Creating custom collections for better performance and filling in BCL holes.
Collections are fairly retarded in current versions of .NET, but they do get much better in Whidbey. Not retarded from the stand-point of not working, but retarded in that you really have to write your own, from complete scratch, if you want to get the best performance or fill in missing features. A feature that I often find missing is that of a sorted collection. You might be quick to point out SortedList, but that is of course a dictionary and not really a sorted list. It requires keys and stores two collections internally, not one. For these reasons it simply can't be nearly as fast as a custom solution.

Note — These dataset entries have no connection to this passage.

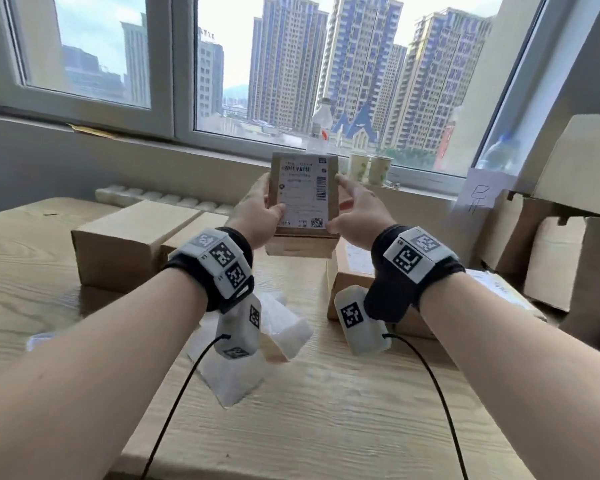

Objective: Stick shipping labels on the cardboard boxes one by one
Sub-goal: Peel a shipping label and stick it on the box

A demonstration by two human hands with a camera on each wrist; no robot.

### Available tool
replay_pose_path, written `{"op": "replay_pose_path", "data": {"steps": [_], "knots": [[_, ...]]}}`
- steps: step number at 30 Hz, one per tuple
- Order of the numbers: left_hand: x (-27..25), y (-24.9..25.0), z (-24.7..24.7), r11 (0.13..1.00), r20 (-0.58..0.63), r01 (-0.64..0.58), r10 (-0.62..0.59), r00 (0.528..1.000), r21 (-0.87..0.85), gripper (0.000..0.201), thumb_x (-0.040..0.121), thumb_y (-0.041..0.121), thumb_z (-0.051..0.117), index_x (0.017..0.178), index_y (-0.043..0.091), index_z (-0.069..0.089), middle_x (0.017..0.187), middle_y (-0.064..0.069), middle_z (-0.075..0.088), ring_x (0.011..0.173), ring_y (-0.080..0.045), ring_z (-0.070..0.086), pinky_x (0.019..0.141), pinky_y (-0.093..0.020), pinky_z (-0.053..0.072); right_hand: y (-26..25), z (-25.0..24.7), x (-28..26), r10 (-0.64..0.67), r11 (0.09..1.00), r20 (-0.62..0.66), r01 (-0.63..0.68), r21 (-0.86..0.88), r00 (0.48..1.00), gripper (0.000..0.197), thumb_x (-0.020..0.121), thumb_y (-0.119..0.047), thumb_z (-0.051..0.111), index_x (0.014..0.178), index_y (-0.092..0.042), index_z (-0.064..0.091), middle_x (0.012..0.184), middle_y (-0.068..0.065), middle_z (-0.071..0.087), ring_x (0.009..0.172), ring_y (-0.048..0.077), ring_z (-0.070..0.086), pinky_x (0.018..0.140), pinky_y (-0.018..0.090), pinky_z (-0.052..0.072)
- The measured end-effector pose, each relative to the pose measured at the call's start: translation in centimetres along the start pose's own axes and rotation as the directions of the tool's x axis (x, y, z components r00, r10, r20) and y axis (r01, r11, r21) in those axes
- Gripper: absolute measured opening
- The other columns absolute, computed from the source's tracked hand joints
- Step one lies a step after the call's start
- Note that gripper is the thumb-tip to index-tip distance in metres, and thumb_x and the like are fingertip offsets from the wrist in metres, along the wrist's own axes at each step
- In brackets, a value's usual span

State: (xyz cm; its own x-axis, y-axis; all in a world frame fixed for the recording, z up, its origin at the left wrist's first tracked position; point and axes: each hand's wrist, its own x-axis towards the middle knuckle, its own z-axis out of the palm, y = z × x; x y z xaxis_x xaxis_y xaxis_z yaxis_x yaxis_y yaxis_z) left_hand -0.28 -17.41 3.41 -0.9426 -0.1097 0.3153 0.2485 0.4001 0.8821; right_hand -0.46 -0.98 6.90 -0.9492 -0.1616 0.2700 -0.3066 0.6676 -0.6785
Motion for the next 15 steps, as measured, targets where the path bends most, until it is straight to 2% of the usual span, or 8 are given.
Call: {"op": "replay_pose_path", "data": {"steps": [4,7,10,15], "knots": [[2.1,-2.4,1.0,0.993,0.013,0.069,-0.071,0.997,0.100,0.063,0.093,0.013,0.050,0.149,0.021,0.020,0.145,-0.007,0.042,0.129,-0.025,0.045,0.110,-0.040,0.036,1.7,1.7,2.9,0.046,0.996,0.092,-0.039,-0.077,0.995,0.075,0.078,-0.002,0.065,0.142,-0.032,0.039,0.136,0.000,0.051,0.117,0.018,0.052,0.094,0.031,0.048],[3.7,-4.2,1.9,0.974,0.016,0.100,-0.105,0.994,0.205,0.055,0.095,0.010,0.048,0.147,0.014,0.029,0.148,-0.008,0.039,0.133,-0.024,0.040,0.110,-0.028,0.030,2.8,3.0,4.4,0.055,0.975,0.135,-0.024,-0.220,0.989,0.059,0.080,-0.007,0.064,0.131,-0.034,0.053,0.137,-0.002,0.053,0.117,0.015,0.053,0.086,0.021,0.042],[4.8,-5.5,2.6,0.963,0.020,0.126,-0.134,0.991,0.238,0.051,0.095,0.007,0.047,0.144,0.010,0.035,0.148,-0.006,0.039,0.135,-0.021,0.038,0.107,-0.022,0.027,3.8,4.0,5.4,0.082,0.950,0.184,-0.021,-0.311,0.979,0.054,0.081,-0.010,0.064,0.128,-0.034,0.056,0.137,-0.002,0.053,0.116,0.015,0.055,0.082,0.020,0.042],[5.7,-7.4,4.1,0.941,0.099,0.159,-0.197,0.975,0.299,0.050,0.095,0.012,0.049,0.143,0.011,0.037,0.147,-0.007,0.041,0.133,-0.022,0.040,0.107,-0.024,0.029,5.4,5.2,6.1,0.113,0.883,0.220,0.003,-0.469,0.969,0.049,0.084,-0.014,0.058,0.131,-0.031,0.054,0.137,0.003,0.052,0.117,0.019,0.055,0.083,0.021,0.043]]}}
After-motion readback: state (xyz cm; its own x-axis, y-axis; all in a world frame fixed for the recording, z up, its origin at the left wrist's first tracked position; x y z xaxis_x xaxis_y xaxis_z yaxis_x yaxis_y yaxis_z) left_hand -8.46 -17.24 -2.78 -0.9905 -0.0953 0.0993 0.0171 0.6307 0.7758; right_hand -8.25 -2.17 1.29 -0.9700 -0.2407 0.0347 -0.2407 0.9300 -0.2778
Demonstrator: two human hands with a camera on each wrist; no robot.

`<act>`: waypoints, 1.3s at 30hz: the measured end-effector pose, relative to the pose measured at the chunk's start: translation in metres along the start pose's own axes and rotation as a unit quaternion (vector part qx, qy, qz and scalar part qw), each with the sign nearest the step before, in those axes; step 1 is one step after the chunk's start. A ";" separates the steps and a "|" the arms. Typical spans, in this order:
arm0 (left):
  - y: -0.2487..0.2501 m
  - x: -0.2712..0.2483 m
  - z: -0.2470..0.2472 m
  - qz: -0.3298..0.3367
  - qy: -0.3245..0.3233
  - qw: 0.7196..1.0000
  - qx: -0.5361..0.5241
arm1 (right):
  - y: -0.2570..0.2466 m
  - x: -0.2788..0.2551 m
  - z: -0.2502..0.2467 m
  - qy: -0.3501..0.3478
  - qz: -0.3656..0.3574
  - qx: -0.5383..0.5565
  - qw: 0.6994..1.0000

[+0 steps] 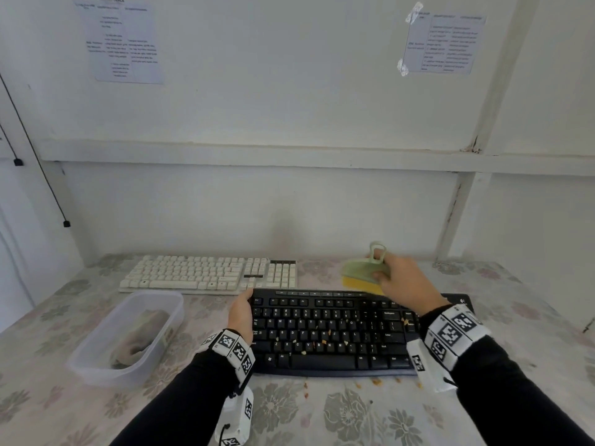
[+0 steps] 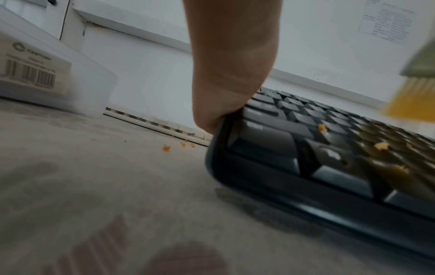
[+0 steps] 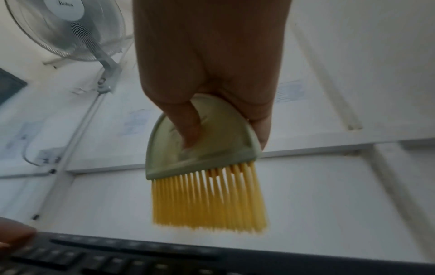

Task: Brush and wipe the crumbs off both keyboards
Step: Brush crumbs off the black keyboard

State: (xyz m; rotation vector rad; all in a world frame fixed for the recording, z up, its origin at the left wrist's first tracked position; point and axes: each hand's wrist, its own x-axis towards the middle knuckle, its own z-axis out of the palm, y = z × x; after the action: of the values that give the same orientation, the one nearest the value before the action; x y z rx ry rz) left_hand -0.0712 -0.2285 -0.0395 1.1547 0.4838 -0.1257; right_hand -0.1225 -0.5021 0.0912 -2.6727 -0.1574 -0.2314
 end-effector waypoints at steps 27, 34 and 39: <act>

To start writing my own custom collection, I thought seriously hard about how items are going to get added. In all normal scenarios, I would preallocate an array, keep a count, and simply move elements as necessary to insert new elements as they become available. In any sorted list, this is going to be a balance between making front loaded vs. end loaded copies. The largest problems arise when the number of elements borders on being quite big, in the 1000's or more. I end up copying nearly the entire array from the very beginning up only a single element several times.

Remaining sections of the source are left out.